Politikaların mevcut ekonomik krizin tepkileri azaltmak adına gençleri bir sınav silsilesi içerisine soktuğunu dile getiren Zeynep, “Eğer gençleri istihdam edemiyorsak, geleceğe dair umutlarını sağlayamıyorsak içinden çıkamayacak bir sınav sistemi haline sokalım ki bu sıkıntıyı bizden değil kendilerinden bilsinler anlayışı hakim. Mevcut iktidarın da ana politikası bu yönlü. Bu sınav sistemi içerisinde yetmezlik, başarısızlık duygusuyla karşı karşıya kalan gençler dönüp kendilerini sorguluyorlar. Yüksek genç nüfus oranına sahip olan Türkiye’nin bu kaynağı çok etkili bir şekilde kullanması gerekirken toplumun geneline uygulanan ‘Aç bırak, kontrol altına al’ politikasından en fazla gençler etkileniyor. Türkiye’de eğitim anlamında çeşitli reformlar yapılmaya çalışılsa da özünde hiç de değişmeyen anlayışlar söz konusu. Bunu uluslararası düzeyde yapılan sınavlardaki derecemizden anlıyoruz. Oldukça geri bir durumdayız.

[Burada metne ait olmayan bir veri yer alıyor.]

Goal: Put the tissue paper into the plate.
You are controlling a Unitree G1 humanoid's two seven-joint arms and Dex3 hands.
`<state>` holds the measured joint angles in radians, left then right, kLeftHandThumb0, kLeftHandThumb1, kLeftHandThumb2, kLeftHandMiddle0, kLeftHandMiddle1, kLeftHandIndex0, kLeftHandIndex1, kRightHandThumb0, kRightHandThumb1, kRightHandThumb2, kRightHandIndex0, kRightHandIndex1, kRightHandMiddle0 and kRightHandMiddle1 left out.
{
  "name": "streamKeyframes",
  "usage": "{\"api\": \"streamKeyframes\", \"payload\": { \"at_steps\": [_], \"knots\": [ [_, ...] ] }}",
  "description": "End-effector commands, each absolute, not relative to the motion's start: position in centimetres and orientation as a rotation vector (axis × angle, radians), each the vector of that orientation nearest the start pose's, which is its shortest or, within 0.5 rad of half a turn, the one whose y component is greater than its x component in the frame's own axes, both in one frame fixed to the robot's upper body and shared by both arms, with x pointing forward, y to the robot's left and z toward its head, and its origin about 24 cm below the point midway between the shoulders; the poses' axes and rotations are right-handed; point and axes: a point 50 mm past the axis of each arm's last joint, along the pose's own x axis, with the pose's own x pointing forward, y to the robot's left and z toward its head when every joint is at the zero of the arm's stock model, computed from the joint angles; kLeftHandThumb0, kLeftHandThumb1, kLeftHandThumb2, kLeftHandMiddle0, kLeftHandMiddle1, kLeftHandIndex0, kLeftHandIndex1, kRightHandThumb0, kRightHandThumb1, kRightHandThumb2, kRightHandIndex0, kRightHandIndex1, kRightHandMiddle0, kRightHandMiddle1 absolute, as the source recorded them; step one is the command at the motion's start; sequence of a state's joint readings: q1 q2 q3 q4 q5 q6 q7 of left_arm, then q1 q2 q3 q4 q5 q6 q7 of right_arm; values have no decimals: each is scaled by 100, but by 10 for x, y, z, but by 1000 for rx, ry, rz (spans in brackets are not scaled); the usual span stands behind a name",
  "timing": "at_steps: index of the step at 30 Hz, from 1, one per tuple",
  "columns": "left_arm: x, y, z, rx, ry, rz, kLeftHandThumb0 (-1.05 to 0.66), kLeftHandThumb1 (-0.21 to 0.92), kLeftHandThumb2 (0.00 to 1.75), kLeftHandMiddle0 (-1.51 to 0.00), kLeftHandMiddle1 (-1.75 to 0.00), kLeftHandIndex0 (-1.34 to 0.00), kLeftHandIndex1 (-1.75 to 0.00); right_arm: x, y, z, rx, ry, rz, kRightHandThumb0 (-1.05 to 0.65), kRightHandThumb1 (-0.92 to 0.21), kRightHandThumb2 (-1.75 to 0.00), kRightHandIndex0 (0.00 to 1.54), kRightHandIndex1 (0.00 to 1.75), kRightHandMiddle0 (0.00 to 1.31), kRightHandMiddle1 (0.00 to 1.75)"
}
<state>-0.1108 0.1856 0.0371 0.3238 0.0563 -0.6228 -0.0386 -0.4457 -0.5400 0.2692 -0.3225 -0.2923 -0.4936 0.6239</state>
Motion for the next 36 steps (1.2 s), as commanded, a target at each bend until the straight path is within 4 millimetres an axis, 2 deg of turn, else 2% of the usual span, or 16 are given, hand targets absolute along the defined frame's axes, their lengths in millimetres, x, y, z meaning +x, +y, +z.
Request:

Ülkenin içerisinde olduğu ekonomik yetmezlikler, politikalar, kirli siyaset gençler başta olmak üzere tüm toplumu bir kıskaç içerisine alıyor” diye kaydetti.
 
‘Nitelikli akademisyen bulmakta problem yaşanıyor’
 
Anti-demokratik uygulamalarla beraber gerçekleşen ihraçların, sürgünlerin, istihdam edilmiş insanların bile geleceğe karşı umutsuzlukla bakmasına neden olduğunu kaydeden Zeynep, KHK’lere dikkat çekti. Zeynep, eğitim fakültelerindeki nitelikli akademisyenlerin, öğretim görevlilerinin, profesörlerin ihraç edilmesinin ve tutuklanmasının ardından açılan binlerce üniversiteye nitelikli akademisyen bulmakta oldukça problem yaşandığını belirtti. Zeynep, “Yeri doldurulamayan akademisyenler, mezun ettikleri öğrenciler ve istihdam edilemeyen gençler büyük bir kaosun ortasına düşüyor. Bu da eğitim politikasındaki yetmezliklerin bir sonucu. İstihdam edilmeyeceğini bildiği halde 2 yılını 4 yılını harcamak bu genç için hiç eğitim yolunu denemeye kadar varacak bir anlayışa sürüklüyor. Böylelikle de yoksulluk, eğitimsizlik, suç oranlarının yükselmesi gibi nedenlerle karşı karşıya kalıyoruz” şeklinde konuştu. 
 
‘Krize bir an önce müdahale edilmeli’
 
Ekonomik krizin en fazla etkilediği kesimlerin başında kadınların geldiğini dile getiren Zeynep, sonrasında ise geleceğini bir diplomaya bağlamış, eğitim öğretim görmüş gençlerin olduğunu belirtti. Zeynep, “Yoksulun daha da yoksullaştığı zenginin daha da zenginleştiği ekonomik krizlerde kendini bir devlet kurumunda konumlandıran gençler maalesef en büyük yıkımı yaşadılar. Sema’nın yaşamını yitirmesinin sebebinde de görüldüğü gibi gençler toplumun üzerlerinde yarattığı basınca dayanamayıp hayatını sonlandırıyor. Her gün bunun gibi haberler okuyoruz. Geleceğinden vazgeçen gençleri görüyoruz. Toplumun gösterilmeyen ve içten içe kanayan bir süre sonra ayakta durmayı zorlaştıran ekonomik kriz sıkıntısına bir an önce müdahale edilmeli. Yoksa bu gidişat hepimizi bir karanlığa sürükleyecek. Bizler konfederasyonumuz KESK ve özelde de Eğitim Sen aracılığı ile buna defalarca vurgu yaptık. Ekonomik krize dair bir mitingimiz de oldu. Biz geleceği görüyoruz. Biz gençlerimizdeki umutsuzluğun ve karanlık bakışların farkındayız. Öncelikle ve temel sorunlarımızdan biri bu ve buna bir an önce müdahale edilmeli. Halk bilinçlendirilmeli ve gerekli tedbirler alınmalı” dedi.